Un bel di (Updated)

In fairness to the top executives of the Big 3 auto makers and the tens of thousands of people working in the auto industry whose jobs are on the line if the Big 3 should go belly up, perhaps I should say affirmatively what I think should be done rather than just complaining about the shortcomings of the plans they’ve submitted to get their handouts from Congress. How about a task analysis?

Congress

The members of Congress need to decide what their objectives are in offering loans to the auto makers. They should abandon conflicting or poorly formed objectives. The auto makers are facing a near term crisis—according to the reports GM and Chrysler may not make it to the end of the year and the end of the year is near at hand.

If the objective is to save jobs, how many jobs is $25 billion worth? The accounts I’ve read of the plans that have been submitted indicate they call for massive job cuts, both in the auto makers themselves and among their dealer networks.

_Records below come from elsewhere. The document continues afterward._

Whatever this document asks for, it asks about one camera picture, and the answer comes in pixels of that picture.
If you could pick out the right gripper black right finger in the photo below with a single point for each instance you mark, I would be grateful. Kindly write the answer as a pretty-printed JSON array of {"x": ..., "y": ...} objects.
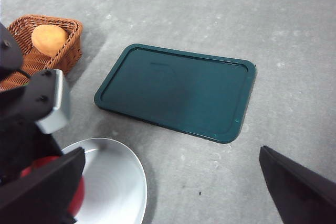
[{"x": 304, "y": 192}]

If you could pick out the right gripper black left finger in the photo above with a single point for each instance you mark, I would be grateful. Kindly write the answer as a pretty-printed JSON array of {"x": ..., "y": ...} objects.
[{"x": 39, "y": 197}]

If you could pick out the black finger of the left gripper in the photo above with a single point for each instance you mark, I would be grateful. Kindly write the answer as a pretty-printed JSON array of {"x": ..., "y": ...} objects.
[{"x": 26, "y": 145}]

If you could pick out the red tomato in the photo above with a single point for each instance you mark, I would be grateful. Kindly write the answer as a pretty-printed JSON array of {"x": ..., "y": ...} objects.
[{"x": 77, "y": 195}]

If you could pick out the orange bread roll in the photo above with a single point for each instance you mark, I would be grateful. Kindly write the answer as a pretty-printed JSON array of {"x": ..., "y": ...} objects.
[{"x": 48, "y": 39}]

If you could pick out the grey round plate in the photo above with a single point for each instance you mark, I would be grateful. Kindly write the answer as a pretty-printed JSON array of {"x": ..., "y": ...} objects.
[{"x": 115, "y": 182}]

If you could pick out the brown wicker basket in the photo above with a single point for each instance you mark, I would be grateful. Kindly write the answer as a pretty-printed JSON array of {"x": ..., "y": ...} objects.
[{"x": 71, "y": 48}]

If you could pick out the dark rectangular tray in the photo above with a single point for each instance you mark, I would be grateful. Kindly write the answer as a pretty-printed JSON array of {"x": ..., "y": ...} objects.
[{"x": 178, "y": 90}]

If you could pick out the left wrist grey camera box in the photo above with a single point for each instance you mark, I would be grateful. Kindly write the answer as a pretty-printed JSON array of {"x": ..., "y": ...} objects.
[{"x": 52, "y": 123}]

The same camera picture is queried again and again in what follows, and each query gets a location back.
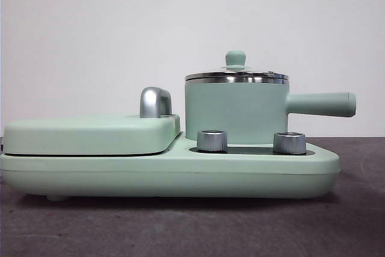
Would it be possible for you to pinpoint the glass lid with green knob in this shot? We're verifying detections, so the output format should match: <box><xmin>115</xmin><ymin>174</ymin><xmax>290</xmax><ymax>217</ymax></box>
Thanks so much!
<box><xmin>184</xmin><ymin>50</ymin><xmax>289</xmax><ymax>85</ymax></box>

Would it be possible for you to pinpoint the silver control knob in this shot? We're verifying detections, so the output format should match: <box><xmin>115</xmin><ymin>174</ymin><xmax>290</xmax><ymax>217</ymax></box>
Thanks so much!
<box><xmin>273</xmin><ymin>131</ymin><xmax>307</xmax><ymax>153</ymax></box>
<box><xmin>196</xmin><ymin>129</ymin><xmax>229</xmax><ymax>152</ymax></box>

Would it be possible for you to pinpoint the mint green grill cover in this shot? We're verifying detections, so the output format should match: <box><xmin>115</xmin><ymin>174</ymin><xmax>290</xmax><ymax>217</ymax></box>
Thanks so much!
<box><xmin>2</xmin><ymin>113</ymin><xmax>182</xmax><ymax>156</ymax></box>

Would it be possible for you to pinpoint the mint green breakfast machine base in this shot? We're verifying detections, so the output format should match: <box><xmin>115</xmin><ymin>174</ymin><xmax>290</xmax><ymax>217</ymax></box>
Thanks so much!
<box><xmin>0</xmin><ymin>136</ymin><xmax>340</xmax><ymax>203</ymax></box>

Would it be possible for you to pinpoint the mint green pot with handle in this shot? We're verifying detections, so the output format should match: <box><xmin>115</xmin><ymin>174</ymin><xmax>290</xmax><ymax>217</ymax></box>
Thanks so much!
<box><xmin>184</xmin><ymin>76</ymin><xmax>357</xmax><ymax>146</ymax></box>

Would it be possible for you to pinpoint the silver grill cover handle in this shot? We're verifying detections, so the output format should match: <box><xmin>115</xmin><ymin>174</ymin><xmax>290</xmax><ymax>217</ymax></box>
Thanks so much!
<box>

If the objective is to keep jobs in the United States, there need to be conditions which prohibit the auto makers from increasing investments in overseas plants. I see no sense whatever in giving the auto makers $25 billion to move their operations to Brazil (for example). It’s not clear to me how you’d write such a requirement.

If the objective is to force the auto makers to make cars with technical requirements the auto makers don’t know how to achieve and can’t be sold profitably at a price that U. S. consumers are willing to pay, that’s not a well-formed objective.

Top management of the auto makers

Simply stated the auto makers need to produce a plan under which their revenue over the term of the loans is high enough to pay their operating expenses over the term of the loan plus their long term commitments and to repay the loan plus interest. Tigerhawk, among others, is skeptical that they’re capable of producing such a plan:

Why haven’t they been working on it — never mind executing it — for months, years, and decades? Any plan to restructure General Motors that was not available two weeks ago but is now simply cannot be worth the paper it is written on. Is there no better evidence that the managements of the Detroit Three need to go than this?

The plans produced by the auto companies need to be based on things that their management can control. Assuming sales that go back to the halcyon days of the 1970’s they held the lion’s share of sales in the United States isn’t within their control. Assuming that the financial industry gets its house in order over the next couple of months or even years isn’t within their control. Assuming that they can get concessions that the UAW hasn’t committed to isn’t within their control. Assuming some sort of impossible technology is invented that saves their bacon isn’t within their control. Assuming that low cost Chinese or Indian cars won’t come into the U. S. market isn’t within their control.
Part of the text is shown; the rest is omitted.